BEGIN

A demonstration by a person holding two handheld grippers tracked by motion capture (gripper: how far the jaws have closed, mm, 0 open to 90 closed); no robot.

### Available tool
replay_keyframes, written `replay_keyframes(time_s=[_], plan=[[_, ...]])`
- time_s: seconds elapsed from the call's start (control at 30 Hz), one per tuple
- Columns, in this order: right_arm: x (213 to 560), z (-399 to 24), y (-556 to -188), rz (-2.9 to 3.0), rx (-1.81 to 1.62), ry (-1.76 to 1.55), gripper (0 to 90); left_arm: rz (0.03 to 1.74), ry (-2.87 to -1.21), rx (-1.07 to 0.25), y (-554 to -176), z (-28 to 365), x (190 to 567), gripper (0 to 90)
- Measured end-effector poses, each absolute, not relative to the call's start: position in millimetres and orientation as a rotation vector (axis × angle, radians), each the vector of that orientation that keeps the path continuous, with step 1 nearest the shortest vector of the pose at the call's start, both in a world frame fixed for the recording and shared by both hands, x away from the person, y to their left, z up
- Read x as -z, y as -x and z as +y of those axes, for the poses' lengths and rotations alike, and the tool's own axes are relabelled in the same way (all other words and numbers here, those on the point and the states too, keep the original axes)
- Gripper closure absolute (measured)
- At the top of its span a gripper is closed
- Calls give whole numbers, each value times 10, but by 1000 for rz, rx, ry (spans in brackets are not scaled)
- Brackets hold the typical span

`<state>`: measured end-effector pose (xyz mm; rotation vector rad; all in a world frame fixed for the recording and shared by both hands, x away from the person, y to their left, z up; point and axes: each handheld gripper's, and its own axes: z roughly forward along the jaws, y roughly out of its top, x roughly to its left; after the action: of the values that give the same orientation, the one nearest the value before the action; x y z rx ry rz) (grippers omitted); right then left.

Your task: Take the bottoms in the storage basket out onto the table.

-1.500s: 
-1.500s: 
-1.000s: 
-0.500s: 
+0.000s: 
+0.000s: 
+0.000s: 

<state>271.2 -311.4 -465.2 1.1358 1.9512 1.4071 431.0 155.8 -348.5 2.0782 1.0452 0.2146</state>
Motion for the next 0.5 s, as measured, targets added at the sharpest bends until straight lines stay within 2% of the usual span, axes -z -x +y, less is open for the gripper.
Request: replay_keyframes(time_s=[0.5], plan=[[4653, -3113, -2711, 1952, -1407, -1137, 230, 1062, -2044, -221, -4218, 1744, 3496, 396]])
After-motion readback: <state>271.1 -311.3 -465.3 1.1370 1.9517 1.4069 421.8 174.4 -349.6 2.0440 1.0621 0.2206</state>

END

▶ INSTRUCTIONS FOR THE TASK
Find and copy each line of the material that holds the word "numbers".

▶ OUTPUT BELOW
- Read x as -z, y as -x and z as +y of those axes, for the poses' lengths and rotations alike, and the tool's own axes are relabelled in the same way (all other words and numbers here, those on the point and the states too, keep the original axes)
- Calls give whole numbers, each value times 10, but by 1000 for rz, rx, ry (spans in brackets are not scaled)

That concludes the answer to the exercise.